Greg Kihlstrom: Yeah, yeah. One last topic I wanted to explore from the book, and I think you touched a little bit on this at the beginning, but you use the term adjacencies, and just wanted to maybe just first explain what you mean by this and give an example.

Larry Weber: Well, most of the, I’d say, more advanced users, especially of AI, and Quantum right now, kept using the word adjacency when I was interviewing them. And what they meant was this isn’t like magic. It isn’t you just buy the technology and it works. You have to have a person who is expert adjacent to that technology, making sure that there’s data integrity, you know, the old garbage in, garbage out, cliche, but to also make sure that it’s doing the right things in the right way. I go back to the example of da Vinci systems and surgery with robotics and AI, and there’s no way they would let the robot just be on its own. It had to have an adjacency with the surgeon who kept watching, checking, making sure that it got better because the best software learns from itself and rewrites its code on its own. So the adjacency helps through that management system to create even better offerings over time. So that’s what I mean. And by adjacency and you can pick any application of these technologies and you can’t again just leave it alone. That’s why this myth of it taking jobs away from people or things like that is sure. Maybe the mundane things like there’s already a long time been robots that vacuum your your apartment or or cut your lawn. So, sure, they’re going to do sort of manual things, but the more complex issues that are vexing society, you know, that’s going to need human intervention for a long time to make it the best it can be. That’s what I mean by adjacency. Got it.

Greg Kihlstrom: Yeah. And I think, you know, given the, you know, I know a lot of people are not able to, you know, they don’t have the luxury of dealing on a longer scale, but you know, it’s been, it’s been shown many time over time that technological advances end up creating more jobs and wealth and all those things then. you know, remove it and stuff like that. So, you know, we may lose a few jobs over the over the coming years.
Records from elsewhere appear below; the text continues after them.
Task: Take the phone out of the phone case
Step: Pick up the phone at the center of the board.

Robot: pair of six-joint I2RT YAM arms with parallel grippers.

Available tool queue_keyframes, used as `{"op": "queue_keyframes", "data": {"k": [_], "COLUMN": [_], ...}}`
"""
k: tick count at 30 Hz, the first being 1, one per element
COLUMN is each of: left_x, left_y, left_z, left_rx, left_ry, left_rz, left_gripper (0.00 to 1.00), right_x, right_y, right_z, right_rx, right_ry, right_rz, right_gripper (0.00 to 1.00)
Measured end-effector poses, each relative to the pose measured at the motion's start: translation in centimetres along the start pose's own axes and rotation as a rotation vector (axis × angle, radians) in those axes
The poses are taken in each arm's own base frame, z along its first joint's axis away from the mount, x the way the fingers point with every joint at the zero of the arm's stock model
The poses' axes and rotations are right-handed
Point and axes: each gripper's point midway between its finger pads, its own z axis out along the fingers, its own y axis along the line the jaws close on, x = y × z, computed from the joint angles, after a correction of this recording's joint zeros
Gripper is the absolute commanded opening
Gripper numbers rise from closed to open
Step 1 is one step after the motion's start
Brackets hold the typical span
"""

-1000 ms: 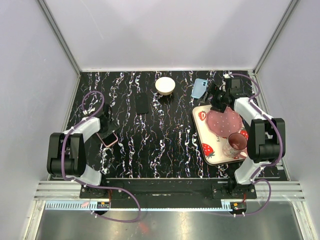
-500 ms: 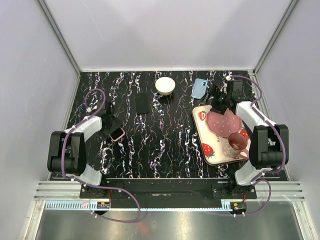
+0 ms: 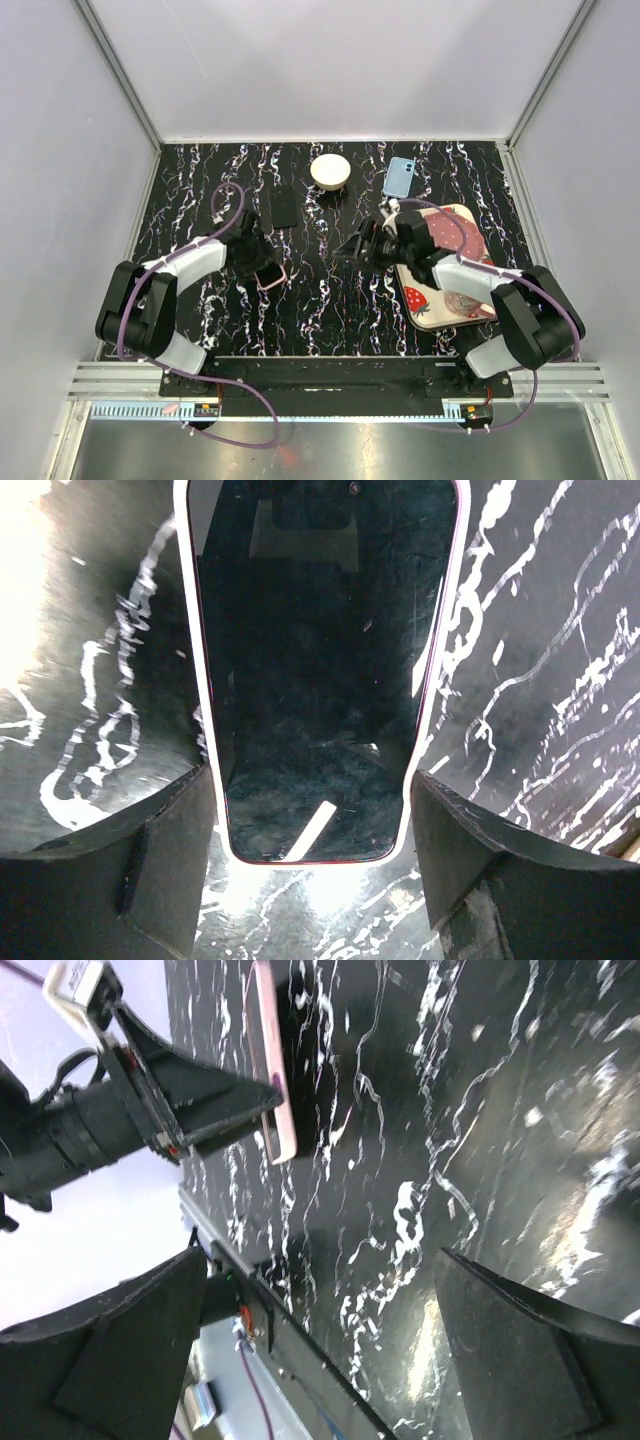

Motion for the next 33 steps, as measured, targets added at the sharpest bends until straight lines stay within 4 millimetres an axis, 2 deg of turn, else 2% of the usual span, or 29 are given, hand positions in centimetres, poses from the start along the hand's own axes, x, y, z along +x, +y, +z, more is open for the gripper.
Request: {"op": "queue_keyframes", "data": {"k": [2,9,12,15,20,26,27,29,30,31,33], "left_x": [0.9,2.8,3.1,3.3,3.7,4.1,4.2,4.3,4.3,4.3,4.2], "left_y": [-0.7,-2.6,-3.1,-3.4,-3.7,-4.0,-4.0,-4.2,-4.2,-4.2,-4.3], "left_z": [-0.1,-0.2,-0.2,-0.2,-0.4,-0.4,-0.4,-0.4,-0.4,-0.4,-0.5], "left_rx": [0.021,0.096,0.124,0.14,0.155,0.177,0.182,0.19,0.191,0.192,0.195], "left_ry": [0.021,0.077,0.092,0.105,0.126,0.147,0.149,0.154,0.155,0.156,0.154], "left_rz": [0.011,0.01,-0.004,-0.009,-0.014,-0.029,-0.033,-0.041,-0.042,-0.043,-0.047], "left_gripper": [0.55,0.55,0.55,0.55,0.56,0.56,0.56,0.63,0.69,0.83,0.95], "right_x": [2.5,6.5,8.4,9.3,9.5,9.3,9.2,9.2,9.1,9.1,9.0], "right_y": [0.3,1.9,1.6,1.0,1.4,1.3,1.3,1.2,1.2,1.4,2.0], "right_z": [0.7,4.6,6.3,7.9,10.1,11.6,11.7,12.0,12.1,12.2,12.1], "right_rx": [-0.032,-0.117,-0.12,-0.119,-0.149,-0.149,-0.15,-0.155,-0.158,-0.17,-0.203], "right_ry": [0.038,0.118,0.158,0.169,0.157,0.14,0.136,0.131,0.13,0.13,0.126], "right_rz": [0.034,0.078,0.087,0.1,0.101,0.096,0.098,0.102,0.111,0.114,0.105], "right_gripper": [0.97,0.96,0.94,0.87,0.67,0.49,0.42,0.32,0.12,0.01,0.0]}}
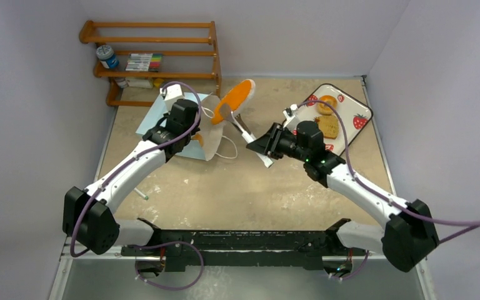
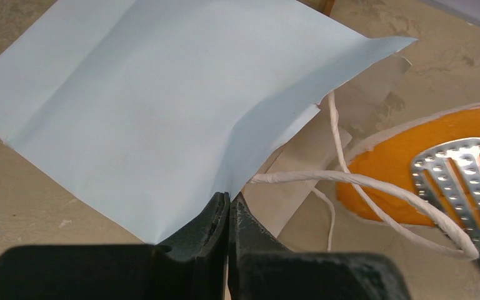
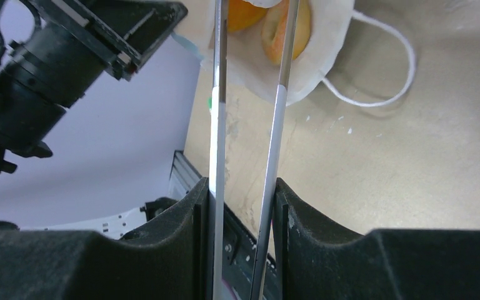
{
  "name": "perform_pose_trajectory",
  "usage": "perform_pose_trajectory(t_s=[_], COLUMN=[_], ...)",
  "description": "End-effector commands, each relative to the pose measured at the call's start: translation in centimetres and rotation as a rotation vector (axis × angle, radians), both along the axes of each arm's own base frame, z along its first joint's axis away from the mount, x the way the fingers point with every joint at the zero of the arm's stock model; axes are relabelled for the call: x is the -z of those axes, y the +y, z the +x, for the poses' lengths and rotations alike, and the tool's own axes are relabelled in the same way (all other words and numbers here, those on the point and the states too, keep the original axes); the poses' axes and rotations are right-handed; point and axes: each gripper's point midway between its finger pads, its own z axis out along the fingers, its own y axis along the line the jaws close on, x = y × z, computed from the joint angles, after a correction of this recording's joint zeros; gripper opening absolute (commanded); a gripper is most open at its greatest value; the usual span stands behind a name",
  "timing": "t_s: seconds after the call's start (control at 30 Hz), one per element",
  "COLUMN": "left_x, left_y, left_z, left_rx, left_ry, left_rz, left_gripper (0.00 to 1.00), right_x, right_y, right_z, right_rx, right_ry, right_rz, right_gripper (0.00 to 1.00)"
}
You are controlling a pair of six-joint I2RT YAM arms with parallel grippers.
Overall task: Take the fake bread out of the paper bag
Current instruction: Take out the fake bread from the paper bag, then place the fake bread in the container.
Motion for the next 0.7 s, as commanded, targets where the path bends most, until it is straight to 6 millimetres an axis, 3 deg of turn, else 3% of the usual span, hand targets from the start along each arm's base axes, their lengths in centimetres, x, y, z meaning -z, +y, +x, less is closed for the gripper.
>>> perform_pose_trajectory(t_s=[0.0,0.3,0.67], left_x=[-1.3,-1.2,-1.4], left_y=[0.0,-1.0,-1.9], left_z=[1.3,1.7,1.6], left_rx=[-0.036,-0.005,0.048], left_ry=[-0.062,-0.068,-0.068], left_rz=[-0.029,-0.06,-0.082], left_gripper=[0.0,0.0,0.0], right_x=[-3.7,-5.6,-3.6], right_y=[-2.6,-9.1,-19.0], right_z=[1.2,2.4,4.0], right_rx=[0.159,0.516,0.976], right_ry=[-0.11,-0.127,-0.029], right_rz=[-0.003,-0.029,-0.109], right_gripper=[0.0,0.0,0.0])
And certainly that will affect people. But but then they but then they change.

Larry Weber: Right. Right. Who knew that nuance would become, you know, a 500 million dollar company and get bought by Microsoft and represent leadership and voice recognition in a variety of categories? You know, right.

Greg Kihlstrom: Right. Yeah, definitely. And I think that speaks to the the optimism and the reason to to move forward with all this stuff. Well, Larry, thanks so much for joining today. One last question before we wrap up here. Sure, Greg. As a fellow author, I always like to ask at least one question about the process of writing. And so, you know, this is not your first book, but in writing A New Age of Reason, what did you learn through the writing process and, you know, what might you do differently?

Larry Weber: One thing I learned was that what I’ve been doing to write books was good for me and everybody’s different, but I work from a deep, deep outline. So I don’t really write right away. I don’t, even though I like Jack Kerouac and the origins of sort of just, you know, stream of consciousness, freedom of consciousness writing. That’s not what I do to, come up with books like this, I keep looking at table of contents, changing it around, deeper outlines, and then doing the research and making sure that there’s a logical flow and a lot of storytelling. I’m telling more stories than I ever had in this book than I have in the other books. People get stories. They learn from stories easier and faster. So I guess that’s what I’ve learned a lot about. And then that research is really important. And and that factual and validated research and knowledge is really important to make sure that things are accurate and moving forward. That’s all.